He may have a flowy cape and plenty of henchmen to carry out his every order, but don’t let that fool you: Rogue One villain Orson Krennic isn’t as high-class as he seems. We already knew he is (or was) buddies with Jyn Erso’s engineer father Galen, which suggested Krennic was maybe a little more nuanced than he seems in the trailers. Today, director Gareth Edwards revealed that Krennic is very different from Star Wars villains of the past.

Talking with USA Today, Edwards said that he wanted his Krennic, played by Ben Mendelsohn, to stand out a bit from his Death Star compadres.
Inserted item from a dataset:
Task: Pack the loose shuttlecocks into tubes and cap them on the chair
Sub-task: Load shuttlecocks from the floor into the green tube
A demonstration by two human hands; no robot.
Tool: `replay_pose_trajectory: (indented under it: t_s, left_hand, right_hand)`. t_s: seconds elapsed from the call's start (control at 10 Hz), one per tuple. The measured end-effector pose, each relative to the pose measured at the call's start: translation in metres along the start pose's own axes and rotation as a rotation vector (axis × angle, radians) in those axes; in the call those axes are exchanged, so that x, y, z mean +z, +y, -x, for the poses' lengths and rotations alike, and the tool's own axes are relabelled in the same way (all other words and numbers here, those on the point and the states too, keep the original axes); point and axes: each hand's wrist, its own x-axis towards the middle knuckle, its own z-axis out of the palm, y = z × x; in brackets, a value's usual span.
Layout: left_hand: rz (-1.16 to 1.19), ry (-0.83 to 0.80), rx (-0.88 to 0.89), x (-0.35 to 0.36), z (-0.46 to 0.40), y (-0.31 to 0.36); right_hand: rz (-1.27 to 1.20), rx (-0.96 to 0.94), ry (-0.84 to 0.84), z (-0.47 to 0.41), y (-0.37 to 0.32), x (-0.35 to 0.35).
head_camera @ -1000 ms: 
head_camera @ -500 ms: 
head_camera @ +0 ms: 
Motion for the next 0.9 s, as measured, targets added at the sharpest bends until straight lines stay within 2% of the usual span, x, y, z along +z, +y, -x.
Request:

It feels like if the Empire ever have a job vacancy, they go to the Royal Shakespeare Company to headhunt people. I like the idea that Ben’s character was much more working-class [and came to prominence] through sheer force of personality and ideas.

Mendelsohn had even asked at the beginning of filming if he should try to fake “a very posh English accent,” but Edwards told him no. In the past, especially in the original trilogy, anyone you’d see working on the Death Star would have a very chic, old-fashioned British accent to contrast with the protagonists’ rough-and-tumble American cadence.

Krennic’s prospective rise to power is marred by interruptions again and again. He “hits a brick wall in the hierarchy where they won’t let him in the club and it’s going to turn into a them-or-us situation: either Krennic or Tarkin and the others,” Edwards said. Krennic was the one who had the idea for the Death Star, but Galen Erso was the one who could actually make it happen. As it turns out, ideas can only take you so far. And as we know, Tarkin ultimately ends up in control of the space station, since he’s the one we met way back in A New Hope. No matter how big an intergalactic empire gets, bureaucracy and infighting will never fail to cause drama among the higher-ups. In a way, Rogue One marks a new era in the Star Wars films: up until now, we’ve only been exposed to the Jedi vs. the Empire, and the Empire as a monochromatic, single-faced entity run by sinister posh-accented men in gray suits (or black capes). It looks like the newest Star Wars adventure could show us a whole new, grittier side to the story, this time about the down-and-dirty, working-class folks who do all the work behind the scenes.

Rogue One hits theaters December 16.